__THE TASK__.
For every line below, restate it exactly and drop the images.

(PROVIDED DATA)

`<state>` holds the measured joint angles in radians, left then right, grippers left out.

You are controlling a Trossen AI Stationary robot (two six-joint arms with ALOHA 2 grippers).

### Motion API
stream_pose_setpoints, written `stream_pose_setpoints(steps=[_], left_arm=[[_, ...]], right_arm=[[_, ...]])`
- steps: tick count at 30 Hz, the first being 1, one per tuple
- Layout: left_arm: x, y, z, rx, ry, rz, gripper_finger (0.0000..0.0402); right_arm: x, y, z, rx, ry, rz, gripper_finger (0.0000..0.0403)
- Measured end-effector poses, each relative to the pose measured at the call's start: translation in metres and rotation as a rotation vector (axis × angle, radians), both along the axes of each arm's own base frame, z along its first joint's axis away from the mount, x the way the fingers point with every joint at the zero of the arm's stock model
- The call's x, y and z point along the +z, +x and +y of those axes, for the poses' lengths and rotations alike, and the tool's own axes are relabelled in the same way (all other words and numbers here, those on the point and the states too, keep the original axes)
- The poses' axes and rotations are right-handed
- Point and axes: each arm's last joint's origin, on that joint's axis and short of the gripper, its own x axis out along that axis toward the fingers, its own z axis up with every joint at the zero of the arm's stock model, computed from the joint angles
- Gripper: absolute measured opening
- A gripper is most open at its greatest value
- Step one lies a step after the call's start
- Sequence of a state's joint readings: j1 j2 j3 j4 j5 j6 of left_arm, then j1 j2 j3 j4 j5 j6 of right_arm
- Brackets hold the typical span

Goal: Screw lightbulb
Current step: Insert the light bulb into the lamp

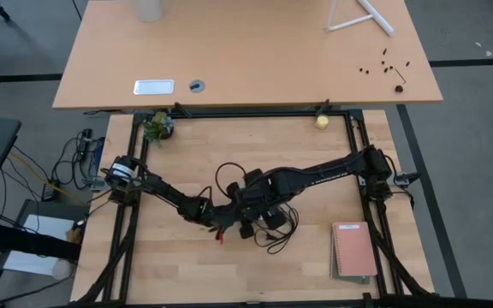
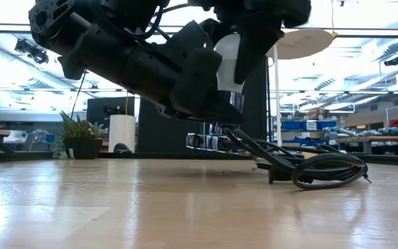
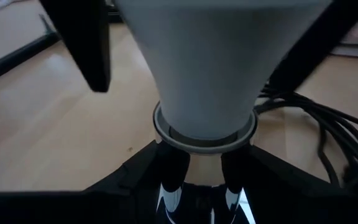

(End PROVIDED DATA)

__ANSWER__.
`<state>` holds the measured joint angles in radians, left then right, grippers left out.

You are controlling a Trossen AI Stationary robot (two six-joint arms with ALOHA 2 grippers).

### Motion API
stream_pose_setpoints, written `stream_pose_setpoints(steps=[_], left_arm=[[_, ...]], right_arm=[[_, ...]])`
- steps: tick count at 30 Hz, the first being 1, one per tuple
- Layout: left_arm: x, y, z, rx, ry, rz, gripper_finger (0.0000..0.0402); right_arm: x, y, z, rx, ry, rz, gripper_finger (0.0000..0.0403)
- Measured end-effector poses, each relative to the pose measured at the call's start: translation in metres and rotation as a rotation vector (axis × angle, radians), both along the axes of each arm's own base frame, z along its first joint's axis away from the mount, x the way the fingers point with every joint at the zero of the arm's stock model
- The call's x, y and z point along the +z, +x and +y of those axes, for the poses' lengths and rotations alike, and the tool's own axes are relabelled in the same way (all other words and numbers here, those on the point and the states too, keep the original axes)
- The poses' axes and rotations are right-handed
- Point and axes: each arm's last joint's origin, on that joint's axis and short of the gripper, its own x axis out along that axis toward the fingers, its own z axis up with every joint at the zero of the arm's stock model, computed from the joint angles
- Gripper: absolute measured opening
- A gripper is most open at its greatest value
- Step one lies a step after the call's start
- Sequence of a state's joint readings: j1 j2 j3 j4 j5 j6 of left_arm, then j1 j2 j3 j4 j5 j6 of right_arm
- Brackets hold the typical span

Goal: Screw lightbulb
Current step: Insert the light bulb into the lamp

No more work is left in this exercise.